The problem -
Print the material below exactly as it stands, please, from its first line to the line holding "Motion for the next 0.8", with no pictures.

Given records Start Marker

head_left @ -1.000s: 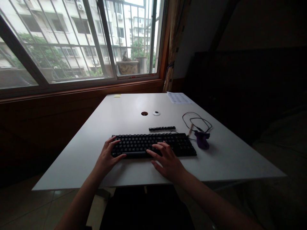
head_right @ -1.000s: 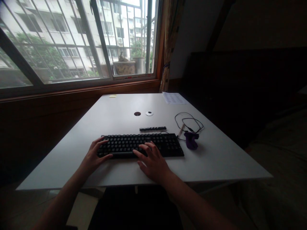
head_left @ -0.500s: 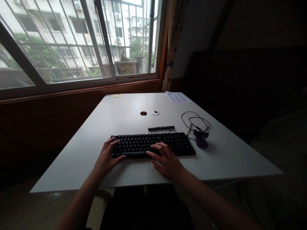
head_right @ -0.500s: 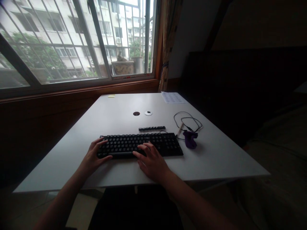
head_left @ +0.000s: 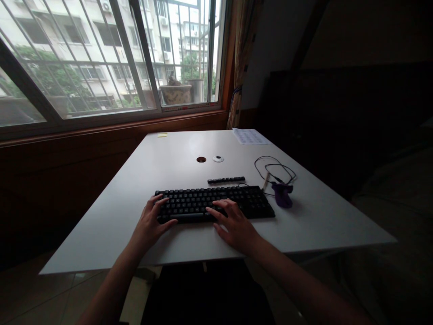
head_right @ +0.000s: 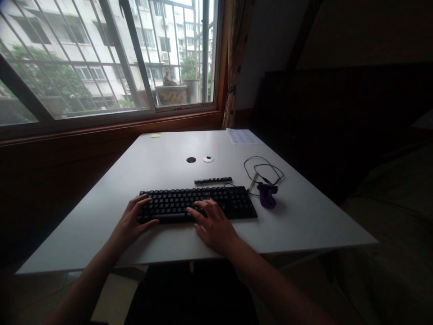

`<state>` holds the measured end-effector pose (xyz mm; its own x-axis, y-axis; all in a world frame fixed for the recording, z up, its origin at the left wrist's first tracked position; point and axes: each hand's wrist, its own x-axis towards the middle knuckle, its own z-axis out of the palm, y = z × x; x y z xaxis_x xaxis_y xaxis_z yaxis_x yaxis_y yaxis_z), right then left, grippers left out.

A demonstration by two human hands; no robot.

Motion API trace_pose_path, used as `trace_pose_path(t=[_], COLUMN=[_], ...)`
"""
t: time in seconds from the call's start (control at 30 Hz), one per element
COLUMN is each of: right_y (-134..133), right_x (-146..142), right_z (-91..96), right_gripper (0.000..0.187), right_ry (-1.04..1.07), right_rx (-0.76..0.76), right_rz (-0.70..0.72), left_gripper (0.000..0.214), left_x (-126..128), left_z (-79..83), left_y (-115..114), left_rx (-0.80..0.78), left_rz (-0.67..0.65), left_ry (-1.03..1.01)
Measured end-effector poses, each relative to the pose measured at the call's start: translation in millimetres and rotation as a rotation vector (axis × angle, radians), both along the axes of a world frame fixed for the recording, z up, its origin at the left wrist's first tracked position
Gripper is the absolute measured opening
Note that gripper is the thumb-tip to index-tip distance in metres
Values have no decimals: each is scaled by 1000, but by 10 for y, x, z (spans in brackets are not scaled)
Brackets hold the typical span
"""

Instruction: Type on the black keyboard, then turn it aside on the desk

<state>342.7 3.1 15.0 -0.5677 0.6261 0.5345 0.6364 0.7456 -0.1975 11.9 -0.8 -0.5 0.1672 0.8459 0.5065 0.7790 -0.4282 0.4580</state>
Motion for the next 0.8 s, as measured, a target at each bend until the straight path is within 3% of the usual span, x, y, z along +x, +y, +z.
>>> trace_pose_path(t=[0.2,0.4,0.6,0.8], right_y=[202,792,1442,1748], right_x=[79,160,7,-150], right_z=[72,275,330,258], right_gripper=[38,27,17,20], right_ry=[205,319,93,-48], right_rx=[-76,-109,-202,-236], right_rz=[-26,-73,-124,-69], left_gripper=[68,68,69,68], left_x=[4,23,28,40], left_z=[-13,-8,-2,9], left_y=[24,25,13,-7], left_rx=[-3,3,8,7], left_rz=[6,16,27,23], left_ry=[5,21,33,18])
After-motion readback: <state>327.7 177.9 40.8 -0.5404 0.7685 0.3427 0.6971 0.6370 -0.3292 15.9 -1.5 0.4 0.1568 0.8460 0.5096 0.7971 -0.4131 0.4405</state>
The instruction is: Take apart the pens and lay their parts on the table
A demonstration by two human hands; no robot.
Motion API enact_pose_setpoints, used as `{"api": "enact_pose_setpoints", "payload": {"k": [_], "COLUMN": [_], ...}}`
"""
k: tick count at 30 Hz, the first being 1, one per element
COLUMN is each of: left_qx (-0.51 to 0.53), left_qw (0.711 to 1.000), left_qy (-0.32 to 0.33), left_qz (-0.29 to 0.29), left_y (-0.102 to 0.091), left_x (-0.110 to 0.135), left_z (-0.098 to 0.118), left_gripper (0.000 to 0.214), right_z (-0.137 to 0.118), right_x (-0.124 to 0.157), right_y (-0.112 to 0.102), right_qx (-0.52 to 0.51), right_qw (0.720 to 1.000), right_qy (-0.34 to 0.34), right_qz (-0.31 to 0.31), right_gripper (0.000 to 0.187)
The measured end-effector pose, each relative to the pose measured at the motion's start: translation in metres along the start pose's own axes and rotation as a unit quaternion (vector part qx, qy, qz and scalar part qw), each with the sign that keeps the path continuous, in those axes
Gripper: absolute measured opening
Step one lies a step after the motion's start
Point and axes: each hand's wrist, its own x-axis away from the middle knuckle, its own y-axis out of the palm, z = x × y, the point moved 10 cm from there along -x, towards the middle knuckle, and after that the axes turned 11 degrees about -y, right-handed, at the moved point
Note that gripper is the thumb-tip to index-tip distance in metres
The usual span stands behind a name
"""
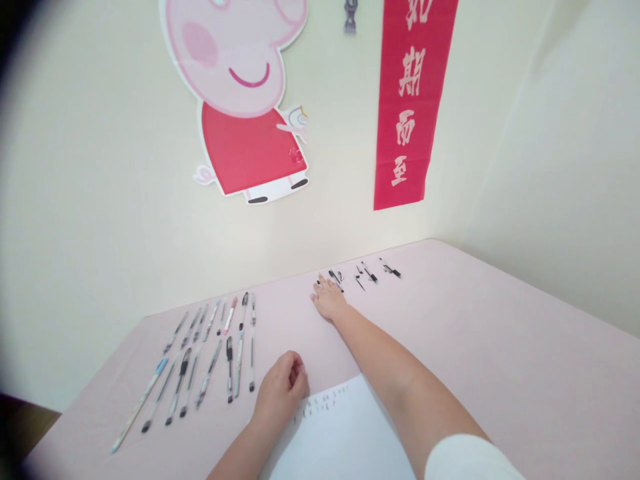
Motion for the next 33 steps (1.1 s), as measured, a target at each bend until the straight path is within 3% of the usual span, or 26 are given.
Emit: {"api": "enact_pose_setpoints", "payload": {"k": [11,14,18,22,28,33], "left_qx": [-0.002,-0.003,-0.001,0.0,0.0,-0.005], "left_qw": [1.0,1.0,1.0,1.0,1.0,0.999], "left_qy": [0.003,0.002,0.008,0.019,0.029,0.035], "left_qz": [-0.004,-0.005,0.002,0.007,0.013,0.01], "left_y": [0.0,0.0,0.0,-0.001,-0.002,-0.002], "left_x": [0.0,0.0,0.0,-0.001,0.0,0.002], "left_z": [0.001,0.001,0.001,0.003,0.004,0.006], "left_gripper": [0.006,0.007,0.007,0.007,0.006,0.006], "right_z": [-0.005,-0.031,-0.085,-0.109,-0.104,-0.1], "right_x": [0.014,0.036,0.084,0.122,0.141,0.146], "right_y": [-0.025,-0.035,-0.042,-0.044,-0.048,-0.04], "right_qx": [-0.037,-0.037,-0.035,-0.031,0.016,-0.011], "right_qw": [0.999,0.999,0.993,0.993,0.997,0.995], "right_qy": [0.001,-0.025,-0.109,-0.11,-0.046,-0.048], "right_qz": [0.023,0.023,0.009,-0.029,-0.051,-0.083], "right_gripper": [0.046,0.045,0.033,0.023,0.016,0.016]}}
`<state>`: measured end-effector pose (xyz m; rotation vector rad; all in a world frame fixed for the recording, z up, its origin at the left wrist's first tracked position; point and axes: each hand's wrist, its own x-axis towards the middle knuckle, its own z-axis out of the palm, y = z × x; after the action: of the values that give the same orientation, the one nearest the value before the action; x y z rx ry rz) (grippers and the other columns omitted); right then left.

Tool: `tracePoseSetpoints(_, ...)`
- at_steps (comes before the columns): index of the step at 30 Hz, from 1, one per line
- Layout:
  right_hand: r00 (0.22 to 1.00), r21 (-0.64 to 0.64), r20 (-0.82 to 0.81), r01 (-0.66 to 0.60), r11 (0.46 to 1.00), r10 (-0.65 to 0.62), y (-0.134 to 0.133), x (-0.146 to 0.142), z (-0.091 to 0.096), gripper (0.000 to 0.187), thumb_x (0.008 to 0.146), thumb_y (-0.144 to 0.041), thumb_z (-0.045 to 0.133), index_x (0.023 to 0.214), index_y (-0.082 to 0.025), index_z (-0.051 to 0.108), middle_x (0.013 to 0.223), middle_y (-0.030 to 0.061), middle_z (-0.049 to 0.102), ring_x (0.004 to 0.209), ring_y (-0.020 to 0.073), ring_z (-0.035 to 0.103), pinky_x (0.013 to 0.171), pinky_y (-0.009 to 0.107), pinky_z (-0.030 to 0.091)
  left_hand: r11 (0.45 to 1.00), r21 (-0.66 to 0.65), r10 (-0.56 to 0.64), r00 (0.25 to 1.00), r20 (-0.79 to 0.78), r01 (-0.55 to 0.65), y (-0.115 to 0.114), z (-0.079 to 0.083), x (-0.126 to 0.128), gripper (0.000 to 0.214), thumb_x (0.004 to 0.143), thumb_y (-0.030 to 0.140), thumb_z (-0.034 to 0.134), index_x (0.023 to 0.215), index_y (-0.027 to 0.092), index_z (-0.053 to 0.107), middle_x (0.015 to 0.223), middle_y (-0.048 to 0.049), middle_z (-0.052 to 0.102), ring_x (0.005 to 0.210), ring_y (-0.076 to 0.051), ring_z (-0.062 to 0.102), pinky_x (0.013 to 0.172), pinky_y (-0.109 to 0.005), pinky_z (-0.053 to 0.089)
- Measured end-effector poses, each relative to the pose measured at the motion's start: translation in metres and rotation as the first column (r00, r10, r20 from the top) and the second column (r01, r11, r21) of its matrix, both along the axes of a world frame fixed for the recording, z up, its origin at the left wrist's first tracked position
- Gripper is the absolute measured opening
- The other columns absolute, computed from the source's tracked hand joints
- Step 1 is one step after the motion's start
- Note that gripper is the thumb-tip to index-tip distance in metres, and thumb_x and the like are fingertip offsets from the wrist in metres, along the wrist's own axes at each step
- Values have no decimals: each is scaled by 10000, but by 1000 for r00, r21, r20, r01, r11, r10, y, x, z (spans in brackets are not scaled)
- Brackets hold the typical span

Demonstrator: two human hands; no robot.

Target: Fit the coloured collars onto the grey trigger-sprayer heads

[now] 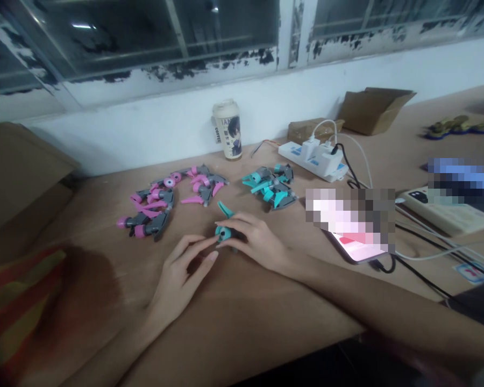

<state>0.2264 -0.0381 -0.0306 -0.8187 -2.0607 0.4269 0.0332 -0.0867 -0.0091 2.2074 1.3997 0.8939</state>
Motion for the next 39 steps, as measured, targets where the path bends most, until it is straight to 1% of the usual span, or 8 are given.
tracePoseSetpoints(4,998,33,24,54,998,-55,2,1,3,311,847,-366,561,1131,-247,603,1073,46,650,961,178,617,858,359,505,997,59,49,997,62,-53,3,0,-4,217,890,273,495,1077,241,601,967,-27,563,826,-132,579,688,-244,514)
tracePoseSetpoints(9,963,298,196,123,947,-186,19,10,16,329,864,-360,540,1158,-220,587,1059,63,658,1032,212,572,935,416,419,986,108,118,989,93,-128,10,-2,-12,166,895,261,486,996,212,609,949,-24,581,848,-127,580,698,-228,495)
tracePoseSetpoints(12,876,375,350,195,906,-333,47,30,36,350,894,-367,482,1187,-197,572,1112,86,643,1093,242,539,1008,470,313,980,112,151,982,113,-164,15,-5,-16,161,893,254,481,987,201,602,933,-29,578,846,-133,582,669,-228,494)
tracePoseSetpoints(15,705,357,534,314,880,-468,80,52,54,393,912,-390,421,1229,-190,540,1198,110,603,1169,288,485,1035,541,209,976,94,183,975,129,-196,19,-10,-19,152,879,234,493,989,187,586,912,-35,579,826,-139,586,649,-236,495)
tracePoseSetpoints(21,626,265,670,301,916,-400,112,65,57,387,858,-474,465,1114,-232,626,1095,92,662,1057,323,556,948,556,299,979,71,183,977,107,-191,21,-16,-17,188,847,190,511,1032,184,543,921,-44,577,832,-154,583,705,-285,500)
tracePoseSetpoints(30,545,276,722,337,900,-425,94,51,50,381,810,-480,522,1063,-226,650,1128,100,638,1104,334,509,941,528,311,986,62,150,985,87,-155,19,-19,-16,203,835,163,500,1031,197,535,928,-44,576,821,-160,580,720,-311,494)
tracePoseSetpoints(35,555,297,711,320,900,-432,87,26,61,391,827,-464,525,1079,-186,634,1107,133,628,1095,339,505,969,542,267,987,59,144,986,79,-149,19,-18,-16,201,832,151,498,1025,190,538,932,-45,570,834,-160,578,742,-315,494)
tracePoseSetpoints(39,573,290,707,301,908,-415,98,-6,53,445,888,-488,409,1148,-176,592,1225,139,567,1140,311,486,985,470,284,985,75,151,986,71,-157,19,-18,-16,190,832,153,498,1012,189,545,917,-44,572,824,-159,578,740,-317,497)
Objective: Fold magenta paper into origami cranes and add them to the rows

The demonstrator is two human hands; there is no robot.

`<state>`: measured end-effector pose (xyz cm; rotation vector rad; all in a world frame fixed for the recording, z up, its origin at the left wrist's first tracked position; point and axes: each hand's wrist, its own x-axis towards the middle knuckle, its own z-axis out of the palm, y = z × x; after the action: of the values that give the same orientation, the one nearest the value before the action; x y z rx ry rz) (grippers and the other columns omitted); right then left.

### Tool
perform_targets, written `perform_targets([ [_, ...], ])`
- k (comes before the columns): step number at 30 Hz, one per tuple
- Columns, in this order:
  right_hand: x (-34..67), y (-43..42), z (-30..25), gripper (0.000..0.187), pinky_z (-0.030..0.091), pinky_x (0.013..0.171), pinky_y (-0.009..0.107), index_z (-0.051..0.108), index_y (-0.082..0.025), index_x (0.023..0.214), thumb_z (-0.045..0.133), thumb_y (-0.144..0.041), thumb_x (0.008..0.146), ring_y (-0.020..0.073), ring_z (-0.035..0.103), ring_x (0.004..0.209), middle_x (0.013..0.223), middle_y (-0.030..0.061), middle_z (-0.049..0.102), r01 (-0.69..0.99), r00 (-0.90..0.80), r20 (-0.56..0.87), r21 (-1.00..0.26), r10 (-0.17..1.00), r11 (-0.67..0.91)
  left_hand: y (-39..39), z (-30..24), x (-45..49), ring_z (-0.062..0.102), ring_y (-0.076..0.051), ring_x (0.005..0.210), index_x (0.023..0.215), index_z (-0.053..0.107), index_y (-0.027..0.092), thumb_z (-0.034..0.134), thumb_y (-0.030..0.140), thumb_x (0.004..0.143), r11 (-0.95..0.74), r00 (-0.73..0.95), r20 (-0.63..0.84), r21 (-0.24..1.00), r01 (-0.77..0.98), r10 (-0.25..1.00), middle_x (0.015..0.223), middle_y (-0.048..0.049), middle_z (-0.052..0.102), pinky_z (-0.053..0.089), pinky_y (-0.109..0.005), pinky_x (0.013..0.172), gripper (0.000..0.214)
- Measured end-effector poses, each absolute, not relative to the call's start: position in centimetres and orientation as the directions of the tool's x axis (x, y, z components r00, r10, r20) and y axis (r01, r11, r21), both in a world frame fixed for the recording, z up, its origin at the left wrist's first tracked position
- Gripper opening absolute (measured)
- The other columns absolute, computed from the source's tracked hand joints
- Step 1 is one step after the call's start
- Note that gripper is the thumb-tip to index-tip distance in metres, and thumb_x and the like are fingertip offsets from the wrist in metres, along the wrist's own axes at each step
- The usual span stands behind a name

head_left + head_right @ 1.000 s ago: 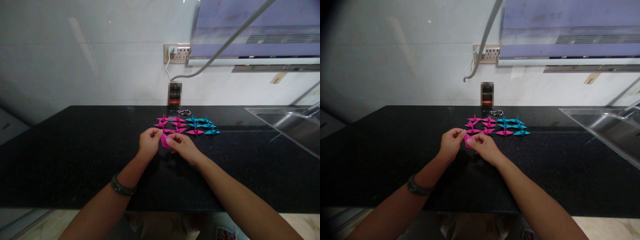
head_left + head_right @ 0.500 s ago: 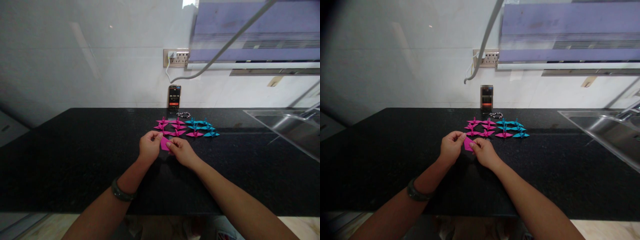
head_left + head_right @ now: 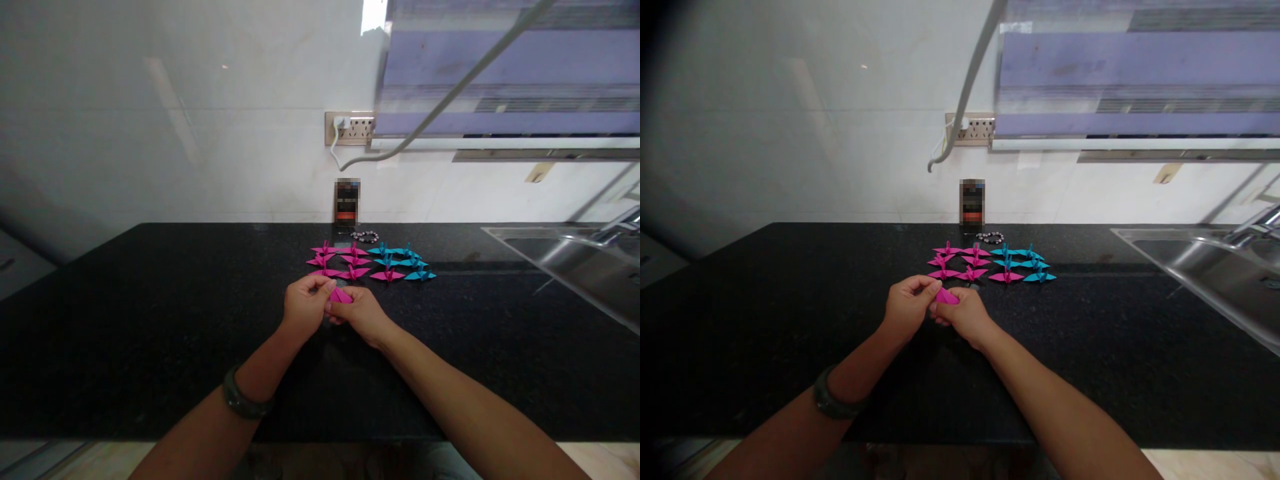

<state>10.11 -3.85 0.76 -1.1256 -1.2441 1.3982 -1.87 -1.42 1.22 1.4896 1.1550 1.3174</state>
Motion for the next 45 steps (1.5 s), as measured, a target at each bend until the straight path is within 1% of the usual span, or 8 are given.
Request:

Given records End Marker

Problem solution -
head_left @ -1.000s: 
head_right @ -1.000s: 
head_left @ -0.500s: 
head_right @ -0.500s: 
head_left @ +0.000s: 
head_right @ +0.000s: 

`<state>` holds the measured end-effector pose (xyz mm; its own x-axis, y-axis; all in a world frame fixed for the recording, z up, its origin at the left wrist's first tracked position; point and axes: each hand's wrist, its own x-axis towards the middle knuckle, its own z-axis out of the palm, y = z × x; x y z xaxis_x xaxis_y xaxis_z yaxis_x yaxis_y yaxis_z), right then left, grippers left out.

A demonstration by two human hands; no robot.

Motion API trace_pose_path, used as `trace_pose_path(t=[_], COLUMN=[_], ...)`
"""
t: time in seconds from the call's start (control at 30 Hz), one per element
COLUMN is each of: right_y (-134..133), right_x (-146..142), right_z (-91..96), right_gripper (0.000..0.187), right_ry (-1.04..1.07), right_rx (-0.76..0.76), right_rz (-0.70..0.72), left_gripper (0.000..0.214), left_x (-126..128), left_z (-79..83), left_y (-115..114), left_rx (-0.80..0.78), left_rz (-0.67..0.65), left_ry (-1.03..1.01)
Measured end-effector poses, each relative to the pose measured at the call's start: translation in millimetres and rotation as a rotation vector (axis × angle, radians), both along the axes of a world frame fixed for the recording, z up, its origin at the left wrist's first tracked position
Gripper is the absolute measured opening
Note that gripper is the thumb-tip to index-tip distance in metres
Values have no decimals: each is scaled by 1000, but by 10 for y, x, z (spans in brackets are not scaled)
Brackets hold the typical span
"""

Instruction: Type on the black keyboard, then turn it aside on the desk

<state>342.7 3.1 15.0 -0.5677 0.6261 0.5345 0.6364 0.7456 -0.1975 11.9 -0.8 -0.5 0.1672 0.8459 0.5065 0.7790 -0.4282 0.4580</state>
Motion for the next 0.8 s, as measured, a target at each bend until the straight path is within 3% of the usual span, x, y, z along +x, +y, +z.

Here the exercise is finished.